- Born: Alan Ivan Green November 7, 1943 Norwalk, Connecticut
- Died: November 26, 2020 (aged 77)
- Education: Columbia College Johns Hopkins School of Medicine
- Occupation: Psychiatrist
- Spouse: Frances Cohen ​(m. 1983)​
- Relatives: Herman Wouk (uncle) Victor Wouk (uncle)
- Medical career
- Institutions: Harvard Medical School Geisel School of Medicine

= Alan I. Green =

American psychiatrist (1943–2020)

Alan Ivan Green (November 7, 1943 – November 26, 2020) was an American psychiatrist. He was the Raymond Sobel Professor of Psychiatry at Geisel School of Medicine and longtime chairman of the school's psychiatry department.

== Biography ==
Green was born on November 7, 1943, in Norwalk, Connecticut, to Dr.
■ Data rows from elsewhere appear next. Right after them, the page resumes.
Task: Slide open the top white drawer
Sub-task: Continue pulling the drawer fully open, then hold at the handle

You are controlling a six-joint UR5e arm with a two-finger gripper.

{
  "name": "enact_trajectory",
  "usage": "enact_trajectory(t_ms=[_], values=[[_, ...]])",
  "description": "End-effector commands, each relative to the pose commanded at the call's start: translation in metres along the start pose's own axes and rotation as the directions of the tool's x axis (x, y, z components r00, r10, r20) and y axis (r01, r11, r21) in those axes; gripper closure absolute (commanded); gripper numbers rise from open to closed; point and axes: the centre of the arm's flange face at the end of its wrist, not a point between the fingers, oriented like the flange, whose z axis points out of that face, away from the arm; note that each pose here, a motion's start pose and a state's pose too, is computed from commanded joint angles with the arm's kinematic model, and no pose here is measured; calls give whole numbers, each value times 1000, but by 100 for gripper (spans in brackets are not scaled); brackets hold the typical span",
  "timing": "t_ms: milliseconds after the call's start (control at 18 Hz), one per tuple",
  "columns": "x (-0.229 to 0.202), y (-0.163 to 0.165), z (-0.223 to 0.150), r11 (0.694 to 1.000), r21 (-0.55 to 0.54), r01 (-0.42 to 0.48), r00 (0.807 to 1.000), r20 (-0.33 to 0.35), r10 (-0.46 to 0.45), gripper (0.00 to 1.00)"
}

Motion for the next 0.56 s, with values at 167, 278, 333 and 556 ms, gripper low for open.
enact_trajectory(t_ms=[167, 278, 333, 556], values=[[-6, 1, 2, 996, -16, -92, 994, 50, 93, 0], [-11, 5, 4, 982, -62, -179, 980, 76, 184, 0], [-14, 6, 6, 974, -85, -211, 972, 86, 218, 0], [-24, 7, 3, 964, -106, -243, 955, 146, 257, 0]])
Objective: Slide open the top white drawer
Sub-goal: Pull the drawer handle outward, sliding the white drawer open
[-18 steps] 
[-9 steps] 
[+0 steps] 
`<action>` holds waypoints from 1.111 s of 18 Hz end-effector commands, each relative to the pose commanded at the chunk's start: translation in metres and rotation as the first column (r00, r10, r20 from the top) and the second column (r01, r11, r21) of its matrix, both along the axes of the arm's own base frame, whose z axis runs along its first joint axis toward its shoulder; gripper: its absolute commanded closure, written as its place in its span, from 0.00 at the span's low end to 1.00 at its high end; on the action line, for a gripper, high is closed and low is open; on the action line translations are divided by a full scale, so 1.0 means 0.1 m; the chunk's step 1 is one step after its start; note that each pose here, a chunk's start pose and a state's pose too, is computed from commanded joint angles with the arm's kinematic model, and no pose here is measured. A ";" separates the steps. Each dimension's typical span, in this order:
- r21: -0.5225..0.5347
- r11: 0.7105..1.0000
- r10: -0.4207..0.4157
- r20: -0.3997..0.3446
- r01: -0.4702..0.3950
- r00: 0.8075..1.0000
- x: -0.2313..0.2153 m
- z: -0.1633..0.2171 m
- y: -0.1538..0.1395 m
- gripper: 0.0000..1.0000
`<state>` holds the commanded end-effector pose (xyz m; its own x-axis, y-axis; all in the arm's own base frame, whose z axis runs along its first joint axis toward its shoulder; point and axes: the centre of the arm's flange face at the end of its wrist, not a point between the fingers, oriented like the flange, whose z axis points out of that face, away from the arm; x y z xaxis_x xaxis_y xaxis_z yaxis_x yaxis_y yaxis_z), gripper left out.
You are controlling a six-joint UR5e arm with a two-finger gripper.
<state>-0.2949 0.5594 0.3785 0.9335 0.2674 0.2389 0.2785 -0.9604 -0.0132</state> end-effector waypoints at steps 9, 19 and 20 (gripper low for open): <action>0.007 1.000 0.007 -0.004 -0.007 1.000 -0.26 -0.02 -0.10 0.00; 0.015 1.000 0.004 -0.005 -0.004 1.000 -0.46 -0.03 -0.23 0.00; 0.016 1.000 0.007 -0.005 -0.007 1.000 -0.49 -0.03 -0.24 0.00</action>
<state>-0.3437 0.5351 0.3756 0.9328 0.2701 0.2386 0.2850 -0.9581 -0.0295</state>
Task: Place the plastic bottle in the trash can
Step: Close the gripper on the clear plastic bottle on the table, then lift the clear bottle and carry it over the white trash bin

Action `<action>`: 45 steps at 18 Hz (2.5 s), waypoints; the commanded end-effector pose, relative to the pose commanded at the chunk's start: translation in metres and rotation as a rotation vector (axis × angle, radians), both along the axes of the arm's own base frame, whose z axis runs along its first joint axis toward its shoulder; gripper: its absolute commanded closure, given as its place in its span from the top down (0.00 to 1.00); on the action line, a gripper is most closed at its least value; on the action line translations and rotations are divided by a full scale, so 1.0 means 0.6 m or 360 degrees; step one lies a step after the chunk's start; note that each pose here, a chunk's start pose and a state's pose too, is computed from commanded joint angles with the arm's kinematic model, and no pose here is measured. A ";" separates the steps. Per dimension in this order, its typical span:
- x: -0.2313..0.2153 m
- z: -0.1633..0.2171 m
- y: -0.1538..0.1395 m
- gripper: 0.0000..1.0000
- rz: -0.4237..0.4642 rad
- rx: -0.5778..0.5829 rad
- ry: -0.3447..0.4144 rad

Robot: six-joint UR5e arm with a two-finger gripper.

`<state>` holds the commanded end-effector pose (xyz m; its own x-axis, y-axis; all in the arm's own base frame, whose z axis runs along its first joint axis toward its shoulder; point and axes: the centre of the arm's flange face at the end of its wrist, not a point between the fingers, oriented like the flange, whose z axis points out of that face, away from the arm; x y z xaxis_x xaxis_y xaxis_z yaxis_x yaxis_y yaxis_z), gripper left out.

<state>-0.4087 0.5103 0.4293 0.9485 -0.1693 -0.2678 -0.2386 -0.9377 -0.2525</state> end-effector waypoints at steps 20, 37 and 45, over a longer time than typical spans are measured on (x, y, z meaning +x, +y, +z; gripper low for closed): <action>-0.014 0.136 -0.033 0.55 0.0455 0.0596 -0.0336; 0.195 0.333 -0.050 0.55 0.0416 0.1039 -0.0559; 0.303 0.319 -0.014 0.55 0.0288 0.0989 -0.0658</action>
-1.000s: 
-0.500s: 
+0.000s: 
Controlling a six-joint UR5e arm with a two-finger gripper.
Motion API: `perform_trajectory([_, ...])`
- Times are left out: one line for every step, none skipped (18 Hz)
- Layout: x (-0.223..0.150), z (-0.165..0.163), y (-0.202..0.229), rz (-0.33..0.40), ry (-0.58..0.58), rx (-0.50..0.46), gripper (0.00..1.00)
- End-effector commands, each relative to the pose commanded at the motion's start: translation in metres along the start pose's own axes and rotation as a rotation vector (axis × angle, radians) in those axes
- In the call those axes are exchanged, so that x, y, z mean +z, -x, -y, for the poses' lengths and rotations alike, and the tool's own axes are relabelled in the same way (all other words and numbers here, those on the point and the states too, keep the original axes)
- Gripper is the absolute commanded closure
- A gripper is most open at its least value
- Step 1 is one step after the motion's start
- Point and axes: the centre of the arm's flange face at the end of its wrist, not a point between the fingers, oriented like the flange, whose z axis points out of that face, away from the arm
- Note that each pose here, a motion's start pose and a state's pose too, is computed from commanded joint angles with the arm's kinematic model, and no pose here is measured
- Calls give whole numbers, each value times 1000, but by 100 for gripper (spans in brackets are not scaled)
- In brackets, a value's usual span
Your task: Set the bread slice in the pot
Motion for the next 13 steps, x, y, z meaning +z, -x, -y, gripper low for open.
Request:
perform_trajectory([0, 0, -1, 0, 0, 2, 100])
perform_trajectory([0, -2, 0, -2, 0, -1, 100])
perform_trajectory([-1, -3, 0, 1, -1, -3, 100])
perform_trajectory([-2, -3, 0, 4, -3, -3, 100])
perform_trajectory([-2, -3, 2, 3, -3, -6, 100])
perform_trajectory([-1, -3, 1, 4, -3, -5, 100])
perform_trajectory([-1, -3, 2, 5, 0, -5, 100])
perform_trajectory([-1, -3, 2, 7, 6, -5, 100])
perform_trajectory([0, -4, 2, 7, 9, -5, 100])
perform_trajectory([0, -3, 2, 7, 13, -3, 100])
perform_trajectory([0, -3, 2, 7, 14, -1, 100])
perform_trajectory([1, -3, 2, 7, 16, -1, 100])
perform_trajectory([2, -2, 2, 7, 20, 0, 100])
Howard and Irene Wouk Green. His mother was the sister of writer Herman Wouk and inventor Victor Wouk. He attended public schools and received his B.A. in history from Columbia University in 1965. He then received his medical degree from the Johns Hopkins School of Medicine, working in the lab of Solomon H. Snyder. While in medical school, Green took a summer course at University of San Francisco, where he studied patients impaired by substance abuse, kindling his interest in studying substance abuse and chronic mental illness.

Green completed his internship at Beth Israel Hospital in Boston and subsequently entered the United States Public Health Service as a staff associate at the National Institute for Mental Health and a personal assistant to Jerome Jaffe, President Richard Nixon's drug Czar. After two years, he began his residency at Massachusetts Mental Health Center, but was beset by an illness caused by a cytomegalic virus that left him bedridden for seven years. He completed his residency after his recovery.

Under the guidance of Drs. Carl Salzman and Joseph J. Schildkraut, Green commenced his career in psychiatric research. His research focused on the pharmacological treatment of schizophrenia, especially with clozapine. Green's research suggested that clozapine could limit alcohol and other substance use in patients with schizophrenia. He was an associate professor at Harvard Medical School, directing its Commonwealth Research Center based in the Massachusetts Mental Health Center.

Green became chairman and Raymond Sobel Professor of Psychiatry at Dartmouth Medical School in 2002, and served in this position for the next 18 years.

Green was a fellow of the American College of Neuropsychopharmacology.

== Personal life ==
Green married Frances Cohen, a Columbia-trained lawyer, in 1983. He died on November 26, 2020.